I rub my eyes dry on my scarf. Sameer is looking at me out of the corner of his eye as though I am the biggest pussy he has ever seen. I feel in my pack for the book of Pashtun women's poetry that Dad gave me at the airport. I open it at one of the
landays
, the two-line poems of love and war:

Oh my love, if in my arms you tremble so. What will you do when a thousand lightning bolts flash from the clash of swords?

I am not built for this land. I feel small and a long way from home. Arezu still has my hands clasped to her as if I may be grabbed by the wind at any moment. As if I am a kite or an autumn leaf. Does she believe in this version of courage, I wonder? That it is wrong for a man to cry or to feel fear or sadness? What sort of a man does she expect? My tears have soaked into her shirt. Does this bond us or does it push us apart?

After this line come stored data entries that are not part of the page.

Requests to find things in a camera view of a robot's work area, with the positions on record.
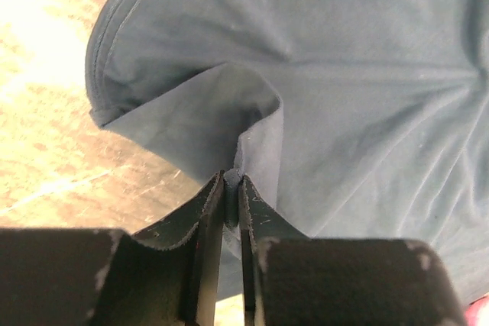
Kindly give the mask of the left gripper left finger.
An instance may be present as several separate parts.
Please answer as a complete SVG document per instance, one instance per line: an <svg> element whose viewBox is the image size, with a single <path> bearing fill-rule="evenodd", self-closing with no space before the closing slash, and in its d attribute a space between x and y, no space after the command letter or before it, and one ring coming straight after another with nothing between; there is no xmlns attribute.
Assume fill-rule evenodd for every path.
<svg viewBox="0 0 489 326"><path fill-rule="evenodd" d="M115 228L4 228L3 325L211 325L222 248L221 173L166 217Z"/></svg>

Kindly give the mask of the slate blue t shirt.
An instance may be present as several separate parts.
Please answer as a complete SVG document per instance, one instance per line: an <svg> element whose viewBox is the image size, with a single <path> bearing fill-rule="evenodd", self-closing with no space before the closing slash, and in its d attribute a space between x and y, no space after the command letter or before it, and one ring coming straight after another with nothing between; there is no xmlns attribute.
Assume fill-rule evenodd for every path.
<svg viewBox="0 0 489 326"><path fill-rule="evenodd" d="M488 0L108 0L94 122L311 237L408 237L488 291Z"/></svg>

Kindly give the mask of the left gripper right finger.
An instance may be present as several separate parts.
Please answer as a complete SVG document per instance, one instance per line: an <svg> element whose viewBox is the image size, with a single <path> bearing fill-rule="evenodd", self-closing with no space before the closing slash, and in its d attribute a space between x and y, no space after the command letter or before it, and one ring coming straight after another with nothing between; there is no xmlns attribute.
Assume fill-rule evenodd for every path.
<svg viewBox="0 0 489 326"><path fill-rule="evenodd" d="M238 217L247 325L463 325L436 252L411 239L312 239L244 177Z"/></svg>

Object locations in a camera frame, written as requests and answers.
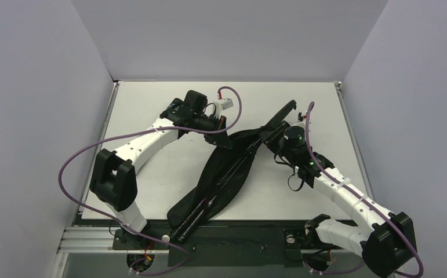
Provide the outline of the black racket bag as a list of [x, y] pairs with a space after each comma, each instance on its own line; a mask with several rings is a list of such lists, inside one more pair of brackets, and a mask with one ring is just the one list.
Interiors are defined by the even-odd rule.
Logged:
[[296, 109], [296, 105], [295, 100], [290, 100], [264, 126], [232, 133], [229, 135], [232, 143], [231, 148], [216, 147], [207, 160], [196, 187], [168, 211], [167, 220], [170, 227], [174, 230], [181, 227], [201, 201], [210, 200], [211, 194], [217, 191], [217, 183], [230, 171], [237, 160], [244, 156], [248, 147], [256, 142], [257, 147], [250, 152], [250, 157], [241, 164], [224, 188], [216, 195], [212, 206], [202, 218], [203, 222], [218, 215], [229, 205], [243, 187], [252, 168], [257, 149], [262, 144], [259, 134], [276, 128], [292, 110]]

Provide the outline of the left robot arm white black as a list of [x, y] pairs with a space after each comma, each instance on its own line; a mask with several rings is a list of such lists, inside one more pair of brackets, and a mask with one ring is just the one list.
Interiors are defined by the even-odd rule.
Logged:
[[127, 240], [134, 248], [150, 243], [150, 232], [145, 229], [148, 221], [136, 203], [137, 172], [163, 147], [192, 130], [203, 130], [205, 141], [212, 145], [231, 148], [222, 112], [233, 105], [232, 99], [222, 96], [209, 103], [204, 94], [189, 90], [184, 99], [175, 98], [145, 134], [113, 151], [103, 148], [96, 155], [89, 190], [131, 228]]

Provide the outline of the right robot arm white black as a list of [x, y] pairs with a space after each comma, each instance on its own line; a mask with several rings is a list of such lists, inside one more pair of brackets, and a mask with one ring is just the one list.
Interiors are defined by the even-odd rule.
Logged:
[[302, 184], [330, 199], [355, 222], [347, 225], [326, 214], [309, 220], [304, 230], [310, 247], [331, 244], [352, 252], [379, 277], [389, 277], [414, 258], [417, 247], [410, 216], [393, 213], [355, 187], [330, 160], [312, 150], [303, 125], [268, 123], [259, 136]]

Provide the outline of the black shuttlecock tube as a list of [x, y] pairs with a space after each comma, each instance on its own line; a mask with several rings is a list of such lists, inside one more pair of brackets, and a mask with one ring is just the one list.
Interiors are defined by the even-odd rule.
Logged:
[[175, 117], [177, 117], [179, 113], [179, 107], [182, 105], [183, 100], [179, 98], [174, 98], [172, 102], [167, 106], [166, 110], [164, 110], [159, 117], [161, 119], [169, 119], [171, 121], [175, 121]]

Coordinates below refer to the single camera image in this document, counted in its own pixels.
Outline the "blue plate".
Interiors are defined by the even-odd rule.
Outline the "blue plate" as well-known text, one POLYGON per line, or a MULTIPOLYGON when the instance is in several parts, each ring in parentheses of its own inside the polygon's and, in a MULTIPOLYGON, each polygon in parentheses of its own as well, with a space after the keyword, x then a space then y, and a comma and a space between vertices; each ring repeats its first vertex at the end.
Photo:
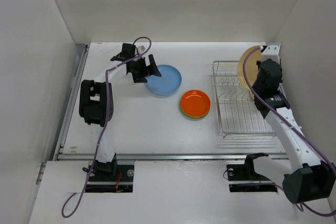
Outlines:
POLYGON ((156 95, 171 95, 182 83, 181 73, 171 65, 158 65, 161 77, 149 76, 147 78, 147 89, 156 95))

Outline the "orange plate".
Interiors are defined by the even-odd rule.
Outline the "orange plate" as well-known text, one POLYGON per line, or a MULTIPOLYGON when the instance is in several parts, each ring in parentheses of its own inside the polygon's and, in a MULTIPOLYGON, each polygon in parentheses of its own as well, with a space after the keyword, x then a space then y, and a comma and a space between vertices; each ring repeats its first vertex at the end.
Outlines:
POLYGON ((180 99, 180 108, 184 110, 210 110, 211 101, 209 96, 201 90, 188 90, 180 99))

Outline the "green plate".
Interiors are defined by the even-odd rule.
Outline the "green plate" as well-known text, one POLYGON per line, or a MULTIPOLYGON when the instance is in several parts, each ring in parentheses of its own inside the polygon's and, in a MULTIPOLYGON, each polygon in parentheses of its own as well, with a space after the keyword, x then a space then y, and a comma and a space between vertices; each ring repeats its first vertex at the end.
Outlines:
POLYGON ((205 116, 207 116, 207 114, 204 115, 197 115, 197 116, 193 116, 193 115, 189 115, 189 114, 184 114, 186 117, 191 118, 191 119, 202 119, 205 116))
POLYGON ((181 111, 182 111, 183 114, 189 114, 189 115, 193 115, 193 116, 204 115, 204 114, 209 113, 209 109, 205 109, 205 110, 200 110, 200 109, 184 110, 183 108, 181 108, 181 111))

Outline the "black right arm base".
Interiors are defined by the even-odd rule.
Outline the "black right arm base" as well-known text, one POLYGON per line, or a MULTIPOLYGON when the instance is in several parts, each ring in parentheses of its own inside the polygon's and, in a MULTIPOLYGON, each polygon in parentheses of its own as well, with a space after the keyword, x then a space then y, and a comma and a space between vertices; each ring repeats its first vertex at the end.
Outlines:
POLYGON ((277 186, 263 175, 257 174, 253 161, 268 157, 266 153, 249 154, 243 163, 228 163, 223 177, 229 181, 231 193, 277 193, 277 186))

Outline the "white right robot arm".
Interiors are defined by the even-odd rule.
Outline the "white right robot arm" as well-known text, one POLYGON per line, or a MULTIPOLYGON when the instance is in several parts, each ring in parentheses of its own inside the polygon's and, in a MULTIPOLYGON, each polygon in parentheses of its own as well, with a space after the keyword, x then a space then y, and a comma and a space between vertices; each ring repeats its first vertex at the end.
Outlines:
POLYGON ((254 104, 263 119, 272 127, 284 147, 291 169, 278 164, 267 154, 247 156, 243 166, 246 177, 254 179, 263 175, 282 186, 287 199, 303 203, 330 196, 335 183, 335 166, 303 135, 293 117, 289 102, 279 91, 282 68, 267 59, 258 61, 254 78, 248 79, 243 61, 243 76, 254 95, 254 104))

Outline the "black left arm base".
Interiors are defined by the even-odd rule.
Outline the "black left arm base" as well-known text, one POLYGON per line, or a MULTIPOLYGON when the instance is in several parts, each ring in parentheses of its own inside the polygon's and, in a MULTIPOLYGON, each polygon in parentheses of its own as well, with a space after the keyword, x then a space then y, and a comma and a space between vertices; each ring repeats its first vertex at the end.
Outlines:
POLYGON ((133 164, 118 164, 116 157, 111 162, 95 161, 86 193, 132 193, 133 164))

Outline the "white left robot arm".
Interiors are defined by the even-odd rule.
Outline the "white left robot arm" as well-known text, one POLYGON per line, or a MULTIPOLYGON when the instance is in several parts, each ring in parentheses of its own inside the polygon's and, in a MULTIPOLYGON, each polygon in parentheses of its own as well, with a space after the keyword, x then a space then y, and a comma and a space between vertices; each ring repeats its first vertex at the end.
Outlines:
POLYGON ((102 164, 99 174, 106 180, 114 179, 118 172, 118 168, 111 163, 115 150, 103 139, 114 113, 113 87, 128 74, 134 83, 146 83, 149 76, 162 76, 152 54, 148 56, 149 64, 146 64, 145 54, 150 48, 151 45, 145 47, 123 43, 121 51, 110 59, 100 74, 81 82, 79 115, 90 129, 96 144, 94 159, 102 164))

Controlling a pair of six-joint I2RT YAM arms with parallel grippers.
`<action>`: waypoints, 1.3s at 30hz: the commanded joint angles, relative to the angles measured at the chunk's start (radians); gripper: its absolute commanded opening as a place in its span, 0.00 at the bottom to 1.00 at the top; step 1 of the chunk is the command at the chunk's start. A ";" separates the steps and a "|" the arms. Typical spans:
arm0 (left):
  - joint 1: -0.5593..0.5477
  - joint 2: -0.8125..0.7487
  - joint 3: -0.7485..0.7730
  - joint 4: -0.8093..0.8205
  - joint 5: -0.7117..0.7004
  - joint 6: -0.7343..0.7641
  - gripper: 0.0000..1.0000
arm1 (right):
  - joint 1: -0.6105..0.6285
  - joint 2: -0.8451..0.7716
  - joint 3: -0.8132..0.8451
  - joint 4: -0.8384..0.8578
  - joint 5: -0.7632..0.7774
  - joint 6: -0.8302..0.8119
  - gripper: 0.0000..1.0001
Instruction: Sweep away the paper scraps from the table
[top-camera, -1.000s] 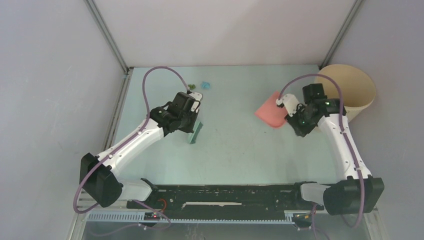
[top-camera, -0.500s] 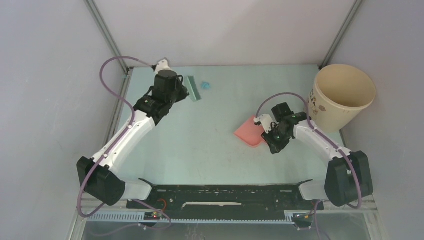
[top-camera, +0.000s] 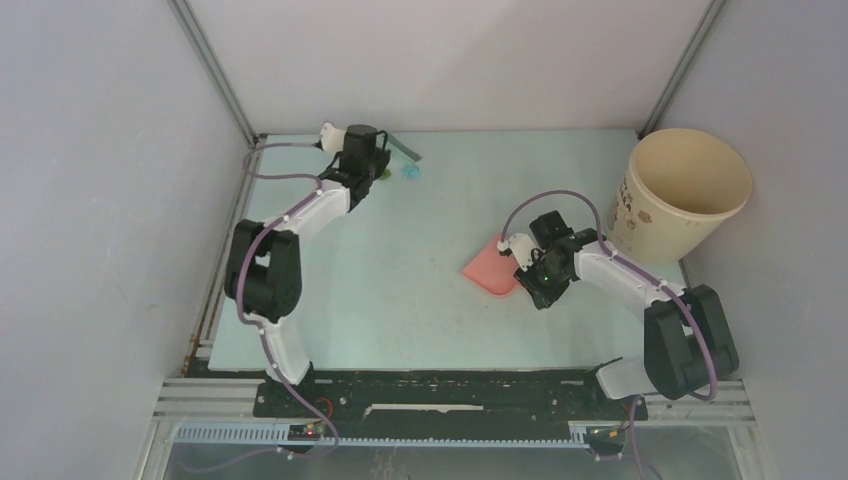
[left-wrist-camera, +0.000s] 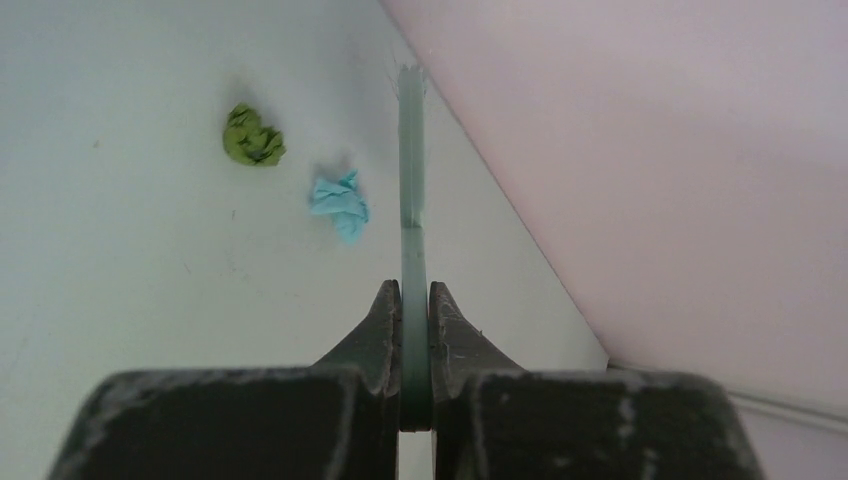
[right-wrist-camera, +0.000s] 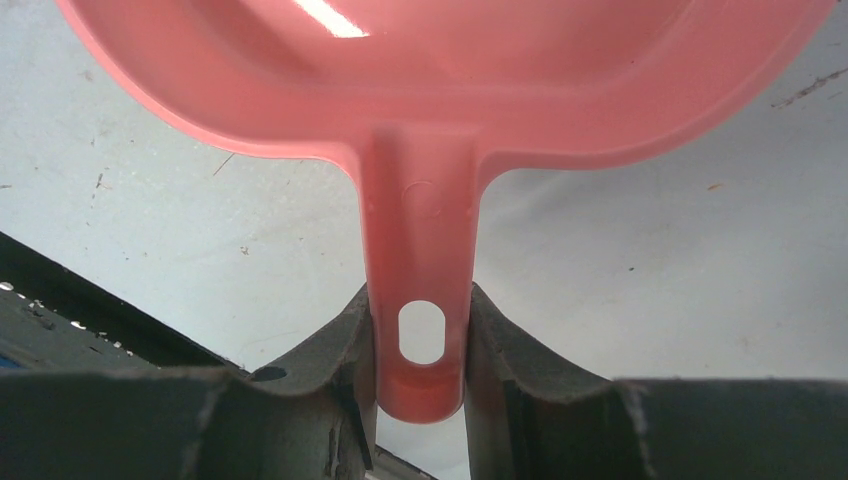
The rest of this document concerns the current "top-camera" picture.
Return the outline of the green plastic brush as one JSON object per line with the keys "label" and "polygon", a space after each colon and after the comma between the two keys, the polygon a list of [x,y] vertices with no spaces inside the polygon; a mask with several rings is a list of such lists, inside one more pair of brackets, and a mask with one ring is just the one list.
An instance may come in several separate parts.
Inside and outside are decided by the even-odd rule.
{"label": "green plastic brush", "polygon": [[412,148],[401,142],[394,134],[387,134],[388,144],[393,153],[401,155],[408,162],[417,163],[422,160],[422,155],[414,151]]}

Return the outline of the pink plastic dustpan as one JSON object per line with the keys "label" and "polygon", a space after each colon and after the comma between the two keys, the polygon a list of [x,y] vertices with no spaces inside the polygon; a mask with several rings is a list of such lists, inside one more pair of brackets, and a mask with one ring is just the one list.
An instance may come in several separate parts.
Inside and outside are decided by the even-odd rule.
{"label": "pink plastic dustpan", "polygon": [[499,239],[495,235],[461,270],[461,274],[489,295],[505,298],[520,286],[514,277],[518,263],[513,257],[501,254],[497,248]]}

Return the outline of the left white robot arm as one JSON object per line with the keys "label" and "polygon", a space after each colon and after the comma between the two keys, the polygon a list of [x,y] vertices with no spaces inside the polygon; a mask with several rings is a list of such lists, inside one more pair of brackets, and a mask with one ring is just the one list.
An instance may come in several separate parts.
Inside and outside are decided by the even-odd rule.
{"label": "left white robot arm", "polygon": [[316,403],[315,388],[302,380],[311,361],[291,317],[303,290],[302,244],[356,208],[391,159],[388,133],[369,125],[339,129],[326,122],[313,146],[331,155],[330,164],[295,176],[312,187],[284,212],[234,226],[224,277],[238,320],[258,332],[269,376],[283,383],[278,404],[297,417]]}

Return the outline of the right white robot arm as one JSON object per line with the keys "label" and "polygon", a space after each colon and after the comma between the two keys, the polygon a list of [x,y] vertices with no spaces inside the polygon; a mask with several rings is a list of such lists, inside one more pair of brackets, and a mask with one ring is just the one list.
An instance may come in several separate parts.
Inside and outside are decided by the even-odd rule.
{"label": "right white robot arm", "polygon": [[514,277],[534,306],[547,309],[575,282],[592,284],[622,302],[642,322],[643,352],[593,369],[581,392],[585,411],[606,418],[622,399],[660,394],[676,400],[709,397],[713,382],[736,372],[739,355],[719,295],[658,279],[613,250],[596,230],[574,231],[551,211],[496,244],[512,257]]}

A flash of brilliant blue appears between the folds of hills.

‘Band-e Zulfiqar. The Dam of Hazrat Ali's Sword,' says Arezu.

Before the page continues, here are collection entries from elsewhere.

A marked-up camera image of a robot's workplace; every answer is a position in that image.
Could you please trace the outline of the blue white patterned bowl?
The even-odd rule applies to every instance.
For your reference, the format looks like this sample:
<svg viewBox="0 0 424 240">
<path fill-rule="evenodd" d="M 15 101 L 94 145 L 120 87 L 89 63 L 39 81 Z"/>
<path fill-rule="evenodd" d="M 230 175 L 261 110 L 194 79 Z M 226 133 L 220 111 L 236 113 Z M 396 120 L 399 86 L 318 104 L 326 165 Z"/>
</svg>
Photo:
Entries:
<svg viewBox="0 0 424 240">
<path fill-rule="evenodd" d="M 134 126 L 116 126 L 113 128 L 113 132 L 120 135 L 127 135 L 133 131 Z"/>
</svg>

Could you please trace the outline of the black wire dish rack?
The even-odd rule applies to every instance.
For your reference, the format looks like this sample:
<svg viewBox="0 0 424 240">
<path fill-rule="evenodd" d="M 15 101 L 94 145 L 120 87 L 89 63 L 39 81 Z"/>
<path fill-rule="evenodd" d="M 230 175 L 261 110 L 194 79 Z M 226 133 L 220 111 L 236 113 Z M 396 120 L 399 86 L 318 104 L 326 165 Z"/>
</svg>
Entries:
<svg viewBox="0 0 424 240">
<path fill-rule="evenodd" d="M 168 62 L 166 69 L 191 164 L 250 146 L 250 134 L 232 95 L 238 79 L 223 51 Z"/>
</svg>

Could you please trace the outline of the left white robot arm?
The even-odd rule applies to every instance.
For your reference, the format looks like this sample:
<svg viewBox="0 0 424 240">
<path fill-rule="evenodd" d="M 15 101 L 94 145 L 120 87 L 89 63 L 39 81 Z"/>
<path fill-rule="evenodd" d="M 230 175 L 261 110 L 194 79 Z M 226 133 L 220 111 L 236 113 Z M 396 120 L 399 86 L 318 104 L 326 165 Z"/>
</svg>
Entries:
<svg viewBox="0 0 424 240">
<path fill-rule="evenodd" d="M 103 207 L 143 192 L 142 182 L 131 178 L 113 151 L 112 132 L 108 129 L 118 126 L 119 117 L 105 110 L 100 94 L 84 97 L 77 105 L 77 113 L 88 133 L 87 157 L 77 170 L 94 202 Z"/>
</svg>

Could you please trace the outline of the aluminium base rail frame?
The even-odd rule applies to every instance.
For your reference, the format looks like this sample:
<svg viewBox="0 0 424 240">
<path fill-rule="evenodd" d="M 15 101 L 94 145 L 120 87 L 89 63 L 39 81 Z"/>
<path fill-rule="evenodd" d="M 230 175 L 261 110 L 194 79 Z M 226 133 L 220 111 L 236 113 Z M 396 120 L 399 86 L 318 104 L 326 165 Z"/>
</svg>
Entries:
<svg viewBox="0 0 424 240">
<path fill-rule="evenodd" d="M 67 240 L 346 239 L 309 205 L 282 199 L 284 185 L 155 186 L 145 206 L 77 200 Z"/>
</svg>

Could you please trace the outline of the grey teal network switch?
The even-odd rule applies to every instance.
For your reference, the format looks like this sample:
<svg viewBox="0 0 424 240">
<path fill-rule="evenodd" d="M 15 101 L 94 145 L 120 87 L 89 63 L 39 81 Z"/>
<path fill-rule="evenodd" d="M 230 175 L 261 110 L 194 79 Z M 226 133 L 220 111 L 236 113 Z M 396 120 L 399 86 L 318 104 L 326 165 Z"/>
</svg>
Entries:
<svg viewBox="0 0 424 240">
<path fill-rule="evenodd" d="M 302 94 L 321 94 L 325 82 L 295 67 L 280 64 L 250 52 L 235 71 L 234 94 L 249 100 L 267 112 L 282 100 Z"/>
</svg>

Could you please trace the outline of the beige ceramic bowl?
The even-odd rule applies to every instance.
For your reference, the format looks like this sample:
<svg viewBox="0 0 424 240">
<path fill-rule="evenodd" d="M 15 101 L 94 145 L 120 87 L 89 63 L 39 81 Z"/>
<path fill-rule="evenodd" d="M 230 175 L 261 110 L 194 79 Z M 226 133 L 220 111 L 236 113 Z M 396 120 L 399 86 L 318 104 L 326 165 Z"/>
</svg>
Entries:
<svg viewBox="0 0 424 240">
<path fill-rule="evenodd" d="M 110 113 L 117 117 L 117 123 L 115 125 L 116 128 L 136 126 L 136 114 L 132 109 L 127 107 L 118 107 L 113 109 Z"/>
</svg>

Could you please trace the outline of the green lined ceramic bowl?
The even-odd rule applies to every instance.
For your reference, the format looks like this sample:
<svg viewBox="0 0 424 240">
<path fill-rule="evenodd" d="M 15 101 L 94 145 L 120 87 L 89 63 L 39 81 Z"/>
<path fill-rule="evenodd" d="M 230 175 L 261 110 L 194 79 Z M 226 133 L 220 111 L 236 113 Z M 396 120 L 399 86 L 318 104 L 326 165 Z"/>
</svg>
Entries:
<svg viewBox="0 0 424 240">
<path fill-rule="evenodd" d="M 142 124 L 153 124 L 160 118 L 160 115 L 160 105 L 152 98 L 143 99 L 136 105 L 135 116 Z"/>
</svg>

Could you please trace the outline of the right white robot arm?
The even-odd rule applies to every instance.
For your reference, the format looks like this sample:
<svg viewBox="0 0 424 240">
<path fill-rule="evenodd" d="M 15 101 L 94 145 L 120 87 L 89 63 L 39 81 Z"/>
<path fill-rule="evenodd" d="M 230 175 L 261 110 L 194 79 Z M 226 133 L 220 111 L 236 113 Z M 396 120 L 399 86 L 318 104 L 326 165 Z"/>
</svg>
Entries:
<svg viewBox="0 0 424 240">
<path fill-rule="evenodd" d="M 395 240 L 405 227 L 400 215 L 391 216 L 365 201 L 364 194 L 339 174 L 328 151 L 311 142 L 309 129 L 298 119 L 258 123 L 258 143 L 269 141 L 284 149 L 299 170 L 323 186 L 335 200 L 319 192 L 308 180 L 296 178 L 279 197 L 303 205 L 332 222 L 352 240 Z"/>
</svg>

Out of the car, the lake looks like a slice of sky caught in the teeth of the mountains. I want to be there. The water reminds me of home, of days at the beach.

I write in my journal:

Shells and sunscreen. Mum turns cartwheels on the hard-packed beach. A blue-ringed octopus Dad captures in a jar. Beach huts and sleeves of ice cream. Pockets of sand migrate to the suburbs.

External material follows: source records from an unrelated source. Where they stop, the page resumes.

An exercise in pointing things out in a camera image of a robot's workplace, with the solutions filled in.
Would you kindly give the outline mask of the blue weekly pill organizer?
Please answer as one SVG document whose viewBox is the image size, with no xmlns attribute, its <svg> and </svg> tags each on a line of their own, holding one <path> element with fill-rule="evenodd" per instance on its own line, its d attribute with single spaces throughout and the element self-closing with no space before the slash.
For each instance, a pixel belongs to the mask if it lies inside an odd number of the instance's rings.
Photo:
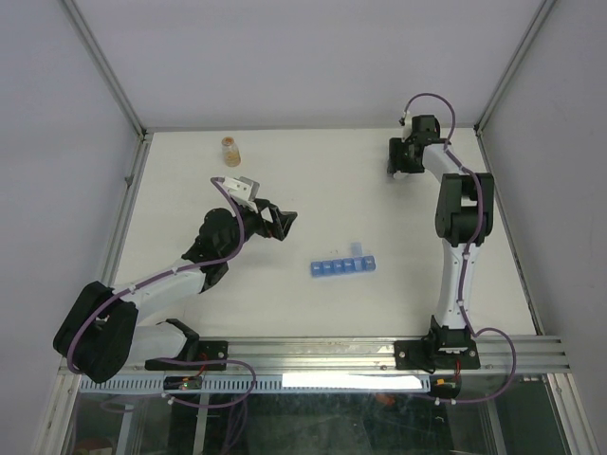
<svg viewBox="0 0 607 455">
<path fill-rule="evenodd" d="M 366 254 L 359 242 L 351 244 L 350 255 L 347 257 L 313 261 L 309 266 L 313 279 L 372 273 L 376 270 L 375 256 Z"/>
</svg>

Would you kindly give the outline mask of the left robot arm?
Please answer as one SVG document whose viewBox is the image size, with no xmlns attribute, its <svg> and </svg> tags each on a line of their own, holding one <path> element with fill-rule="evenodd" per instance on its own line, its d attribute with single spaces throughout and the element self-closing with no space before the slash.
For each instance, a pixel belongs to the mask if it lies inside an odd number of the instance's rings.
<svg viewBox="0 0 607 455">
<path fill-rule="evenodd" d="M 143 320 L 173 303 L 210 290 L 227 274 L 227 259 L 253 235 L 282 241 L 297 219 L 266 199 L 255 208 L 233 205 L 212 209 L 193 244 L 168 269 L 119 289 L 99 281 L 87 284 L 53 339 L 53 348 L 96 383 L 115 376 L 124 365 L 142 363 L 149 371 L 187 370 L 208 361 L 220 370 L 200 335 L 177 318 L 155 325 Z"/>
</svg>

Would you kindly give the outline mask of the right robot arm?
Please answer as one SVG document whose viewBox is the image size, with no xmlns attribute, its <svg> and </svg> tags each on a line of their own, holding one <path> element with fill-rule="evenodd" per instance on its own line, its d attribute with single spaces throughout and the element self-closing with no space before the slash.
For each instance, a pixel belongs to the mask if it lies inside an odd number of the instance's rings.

Can it possibly be that these memories are losing some bite? That one day I will be able to think back on my childhood and only feel happiness? Maybe the tears on the side of the road were like the aloe Mum would smear on my burnt calves
.

I jump back in the car and beep the horn.

‘What's your hurry?' shouts Arezu. ‘Sameer is taking a leak.'

It's true. He is squatting down in Afghan peeing style, trying to hide himself behind a rock. ‘Come on, Sameer!' I yell. He shouts something back in Dari and Arezu laughs, but I don't ask for the translation.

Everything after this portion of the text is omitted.